I would only anodize them for esthetic reasons or if it is very inexpensive. Pay attention to keeping the airflow unobstructed and you will do a lot more to increase their efficiency.

Phil
 
Yes, surface emissivity is a significant factor. Also, an anodize finish will harden the surface and help protect against scratches and dents... eg. it's a much more durable finish than bare aluminum. Not to mention the aesthetics...
 
If you're a little adventurous, you can anodize yourself without too much trouble. See here: http://www.focuser.com/atm/anodize/anodize.html. What isn't mentioned on this page any more is that you can use common RIT fabric dye (available at Safeway etc.) instead of expensive commercial anodizing dyes. Only black RIT dye will be inferior to the commercial stuff, but other colours should be just fine. RIT dye is cheap enough that you don't have to bother trying to keep and preserve the solution to get max mileage out of it. 😎
 
black buity

Hi,

what Alberto said (and gave as a calculation tool, thanks!) is totally right: by painting black the efficiency of the cooler will almost double!
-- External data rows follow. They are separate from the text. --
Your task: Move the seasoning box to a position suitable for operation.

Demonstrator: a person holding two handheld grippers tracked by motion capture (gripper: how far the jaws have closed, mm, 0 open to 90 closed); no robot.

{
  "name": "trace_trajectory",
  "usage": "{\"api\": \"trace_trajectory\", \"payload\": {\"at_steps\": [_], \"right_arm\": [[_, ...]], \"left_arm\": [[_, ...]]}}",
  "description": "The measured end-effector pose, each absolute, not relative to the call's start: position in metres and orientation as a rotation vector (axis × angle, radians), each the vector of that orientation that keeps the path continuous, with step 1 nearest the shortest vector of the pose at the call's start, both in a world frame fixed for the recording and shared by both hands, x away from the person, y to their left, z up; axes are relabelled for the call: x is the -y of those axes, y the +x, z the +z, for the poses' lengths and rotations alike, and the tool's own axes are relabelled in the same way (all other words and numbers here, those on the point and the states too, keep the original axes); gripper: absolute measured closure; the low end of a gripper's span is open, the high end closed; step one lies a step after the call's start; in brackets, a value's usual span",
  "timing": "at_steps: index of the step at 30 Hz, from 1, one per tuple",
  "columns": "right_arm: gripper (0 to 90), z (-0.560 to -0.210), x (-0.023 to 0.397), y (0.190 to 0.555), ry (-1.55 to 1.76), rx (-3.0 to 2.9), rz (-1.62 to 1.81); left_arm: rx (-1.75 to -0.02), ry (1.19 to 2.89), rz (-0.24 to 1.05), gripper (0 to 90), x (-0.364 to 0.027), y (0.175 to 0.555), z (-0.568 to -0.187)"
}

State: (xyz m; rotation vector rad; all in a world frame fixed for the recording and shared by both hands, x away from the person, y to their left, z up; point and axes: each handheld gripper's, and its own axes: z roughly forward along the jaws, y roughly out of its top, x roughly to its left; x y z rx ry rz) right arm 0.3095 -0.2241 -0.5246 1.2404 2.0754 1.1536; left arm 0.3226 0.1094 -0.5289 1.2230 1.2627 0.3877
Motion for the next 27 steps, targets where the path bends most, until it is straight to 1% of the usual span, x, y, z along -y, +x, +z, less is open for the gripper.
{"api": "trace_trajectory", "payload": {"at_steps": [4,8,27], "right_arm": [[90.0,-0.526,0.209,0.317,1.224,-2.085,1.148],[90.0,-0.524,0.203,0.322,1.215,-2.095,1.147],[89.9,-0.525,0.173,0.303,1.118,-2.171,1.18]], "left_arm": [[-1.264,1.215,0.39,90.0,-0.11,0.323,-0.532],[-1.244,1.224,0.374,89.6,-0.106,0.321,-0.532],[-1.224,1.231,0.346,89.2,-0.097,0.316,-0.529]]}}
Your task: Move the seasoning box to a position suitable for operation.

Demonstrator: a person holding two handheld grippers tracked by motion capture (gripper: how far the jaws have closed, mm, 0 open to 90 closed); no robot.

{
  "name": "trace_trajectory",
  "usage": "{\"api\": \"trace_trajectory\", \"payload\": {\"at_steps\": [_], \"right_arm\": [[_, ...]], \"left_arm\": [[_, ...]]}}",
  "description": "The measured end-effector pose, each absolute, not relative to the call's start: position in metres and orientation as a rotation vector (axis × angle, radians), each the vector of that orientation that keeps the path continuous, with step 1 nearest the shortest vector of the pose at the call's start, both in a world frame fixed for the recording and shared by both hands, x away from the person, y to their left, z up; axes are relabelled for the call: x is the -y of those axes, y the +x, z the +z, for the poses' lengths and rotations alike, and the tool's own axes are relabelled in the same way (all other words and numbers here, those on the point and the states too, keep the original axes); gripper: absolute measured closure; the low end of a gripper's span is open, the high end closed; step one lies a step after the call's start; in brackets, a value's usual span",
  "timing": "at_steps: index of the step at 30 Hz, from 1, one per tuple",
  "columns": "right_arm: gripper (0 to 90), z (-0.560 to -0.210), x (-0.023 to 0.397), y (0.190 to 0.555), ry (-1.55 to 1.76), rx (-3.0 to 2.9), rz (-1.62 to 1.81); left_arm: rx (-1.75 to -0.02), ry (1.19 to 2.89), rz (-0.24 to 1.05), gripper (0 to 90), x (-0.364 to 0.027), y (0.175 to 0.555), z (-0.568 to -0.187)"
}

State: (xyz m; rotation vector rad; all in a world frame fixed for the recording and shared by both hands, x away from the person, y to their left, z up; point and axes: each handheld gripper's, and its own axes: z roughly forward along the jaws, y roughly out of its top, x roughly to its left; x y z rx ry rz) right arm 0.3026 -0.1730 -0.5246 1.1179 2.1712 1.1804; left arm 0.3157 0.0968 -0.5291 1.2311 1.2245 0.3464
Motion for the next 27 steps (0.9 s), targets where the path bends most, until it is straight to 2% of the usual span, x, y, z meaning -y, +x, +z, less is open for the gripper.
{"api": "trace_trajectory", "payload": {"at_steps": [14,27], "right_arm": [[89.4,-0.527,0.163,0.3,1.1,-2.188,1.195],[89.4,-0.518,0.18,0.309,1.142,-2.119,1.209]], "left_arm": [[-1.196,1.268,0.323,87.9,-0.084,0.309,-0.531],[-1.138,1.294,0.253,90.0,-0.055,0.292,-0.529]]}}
At about 60°C in average (depending on the geometry) 30% of the heat are emitted by heat radiation, the rest of 70% by convection. And the emission-factor for this goes up from less than 0.1 to above 0.9. Factor 1 would be the ideal black radiator.

Also the conducted heat transport increases, because a part of this transport also is radiation. Of cause the main transport effect is convection – energy given directly from “metal-atom to air- molecule”.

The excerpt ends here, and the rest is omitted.